• [WHAT TO DO]
Your answer should be the exact lines of the data below from the one containing "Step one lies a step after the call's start" through the one containing "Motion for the"; please include nothing else.

• [AVAILABLE DATA]
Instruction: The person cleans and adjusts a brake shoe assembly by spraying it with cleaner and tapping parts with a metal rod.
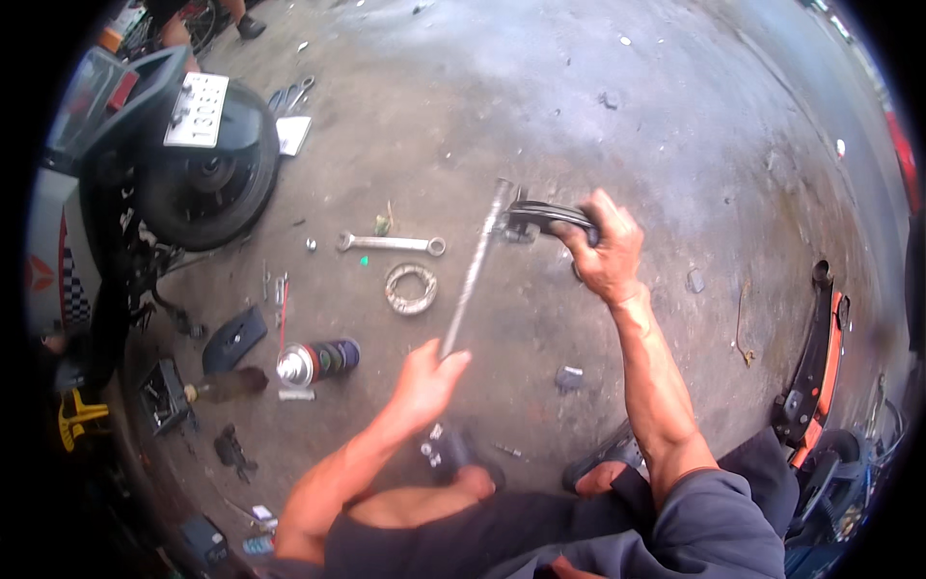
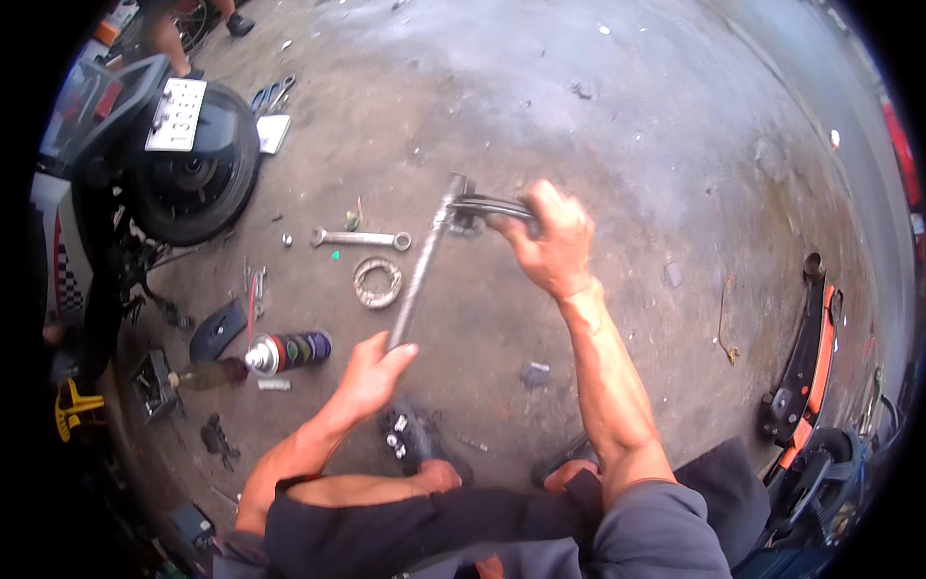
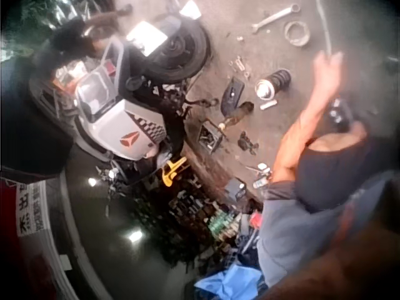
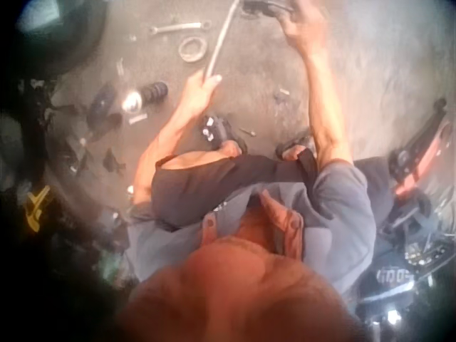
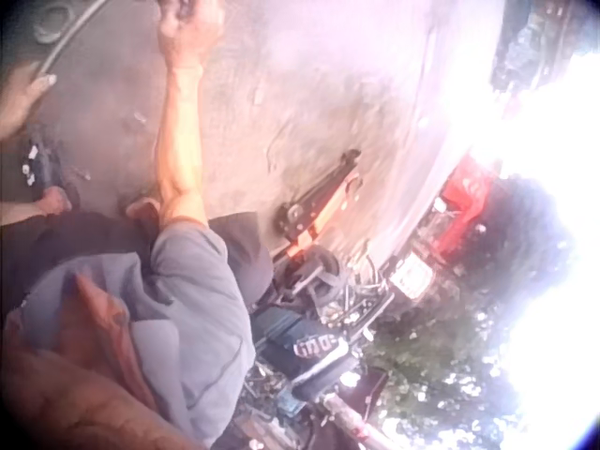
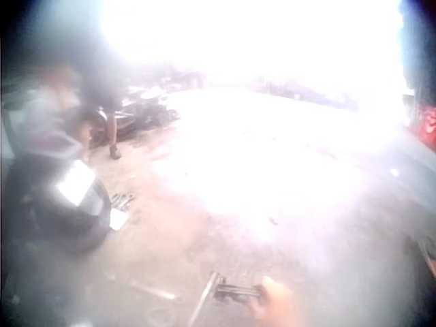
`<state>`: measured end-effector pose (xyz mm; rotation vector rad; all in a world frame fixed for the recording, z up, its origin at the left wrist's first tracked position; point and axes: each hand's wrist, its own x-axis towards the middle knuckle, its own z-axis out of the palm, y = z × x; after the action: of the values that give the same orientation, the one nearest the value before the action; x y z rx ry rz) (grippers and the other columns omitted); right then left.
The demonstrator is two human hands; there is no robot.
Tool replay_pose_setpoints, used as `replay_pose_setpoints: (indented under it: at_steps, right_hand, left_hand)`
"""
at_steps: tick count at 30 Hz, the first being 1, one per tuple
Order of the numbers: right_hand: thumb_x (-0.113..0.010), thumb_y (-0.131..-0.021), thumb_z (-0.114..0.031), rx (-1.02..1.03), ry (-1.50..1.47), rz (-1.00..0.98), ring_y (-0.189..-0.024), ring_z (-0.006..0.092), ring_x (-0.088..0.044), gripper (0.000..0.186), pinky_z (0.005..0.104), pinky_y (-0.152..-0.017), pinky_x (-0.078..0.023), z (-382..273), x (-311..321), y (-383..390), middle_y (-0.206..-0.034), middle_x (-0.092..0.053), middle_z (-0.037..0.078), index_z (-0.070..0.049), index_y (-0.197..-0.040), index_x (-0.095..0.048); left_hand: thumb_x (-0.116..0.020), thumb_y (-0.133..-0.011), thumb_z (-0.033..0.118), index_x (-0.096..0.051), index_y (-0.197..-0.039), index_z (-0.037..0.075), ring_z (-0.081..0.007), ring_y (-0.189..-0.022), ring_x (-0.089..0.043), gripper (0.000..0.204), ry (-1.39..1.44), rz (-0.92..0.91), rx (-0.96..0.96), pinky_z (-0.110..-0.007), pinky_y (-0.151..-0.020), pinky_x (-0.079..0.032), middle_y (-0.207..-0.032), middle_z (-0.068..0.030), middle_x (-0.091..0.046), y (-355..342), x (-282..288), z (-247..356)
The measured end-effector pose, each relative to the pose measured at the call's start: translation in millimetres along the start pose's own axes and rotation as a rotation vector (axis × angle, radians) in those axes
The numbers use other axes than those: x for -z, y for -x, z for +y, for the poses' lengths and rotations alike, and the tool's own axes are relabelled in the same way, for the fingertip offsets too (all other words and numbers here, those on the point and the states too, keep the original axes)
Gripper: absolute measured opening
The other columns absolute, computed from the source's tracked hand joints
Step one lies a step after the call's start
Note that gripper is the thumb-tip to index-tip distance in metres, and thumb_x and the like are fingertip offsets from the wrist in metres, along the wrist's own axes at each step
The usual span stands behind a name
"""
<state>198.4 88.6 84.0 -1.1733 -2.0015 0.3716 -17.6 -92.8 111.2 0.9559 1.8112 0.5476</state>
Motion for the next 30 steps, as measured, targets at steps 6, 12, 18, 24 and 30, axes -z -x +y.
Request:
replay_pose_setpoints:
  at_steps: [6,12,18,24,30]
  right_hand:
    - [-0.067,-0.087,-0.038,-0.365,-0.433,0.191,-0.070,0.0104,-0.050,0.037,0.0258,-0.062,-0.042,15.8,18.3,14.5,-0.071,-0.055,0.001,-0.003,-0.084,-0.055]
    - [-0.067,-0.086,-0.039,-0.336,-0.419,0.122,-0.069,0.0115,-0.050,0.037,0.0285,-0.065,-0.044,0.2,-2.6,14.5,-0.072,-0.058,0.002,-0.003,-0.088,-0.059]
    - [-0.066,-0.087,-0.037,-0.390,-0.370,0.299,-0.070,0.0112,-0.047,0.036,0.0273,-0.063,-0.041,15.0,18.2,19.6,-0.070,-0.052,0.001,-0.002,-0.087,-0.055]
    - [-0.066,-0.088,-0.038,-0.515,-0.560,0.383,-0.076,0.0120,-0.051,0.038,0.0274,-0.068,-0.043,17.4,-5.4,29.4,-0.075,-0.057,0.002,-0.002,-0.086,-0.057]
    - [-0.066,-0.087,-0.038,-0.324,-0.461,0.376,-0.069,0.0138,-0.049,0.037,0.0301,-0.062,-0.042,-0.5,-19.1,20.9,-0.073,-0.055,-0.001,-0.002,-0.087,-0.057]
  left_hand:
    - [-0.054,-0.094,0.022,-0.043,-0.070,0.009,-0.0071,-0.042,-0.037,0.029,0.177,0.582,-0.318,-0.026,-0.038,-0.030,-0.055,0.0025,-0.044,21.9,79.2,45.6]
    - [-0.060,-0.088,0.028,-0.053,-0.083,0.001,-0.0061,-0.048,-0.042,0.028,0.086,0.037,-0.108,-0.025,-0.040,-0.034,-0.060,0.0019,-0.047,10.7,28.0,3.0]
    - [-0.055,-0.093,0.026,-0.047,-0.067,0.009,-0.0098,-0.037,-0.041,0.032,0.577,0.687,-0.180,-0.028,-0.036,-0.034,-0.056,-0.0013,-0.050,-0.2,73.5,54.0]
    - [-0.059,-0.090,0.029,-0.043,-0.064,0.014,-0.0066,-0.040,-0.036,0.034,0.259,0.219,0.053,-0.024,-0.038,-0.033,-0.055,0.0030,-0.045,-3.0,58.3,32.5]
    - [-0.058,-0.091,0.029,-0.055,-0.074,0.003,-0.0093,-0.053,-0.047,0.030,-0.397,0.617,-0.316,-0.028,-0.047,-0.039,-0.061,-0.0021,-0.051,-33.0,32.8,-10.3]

• [WRITTEN REPLY]
Step one lies a step after the call's start
Note that gripper is the thumb-tip to index-tip distance in metres, and thumb_x and the like are fingertip offsets from the wrist in metres, along the wrist's own axes at each step
The usual span stands behind a name
"""
<state>198.4 88.6 84.0 -1.1733 -2.0015 0.3716 -17.6 -92.8 111.2 0.9559 1.8112 0.5476</state>
Motion for the next 30 steps, as measured, targets at steps 6, 12, 18, 24 and 30, axes -z -x +y.

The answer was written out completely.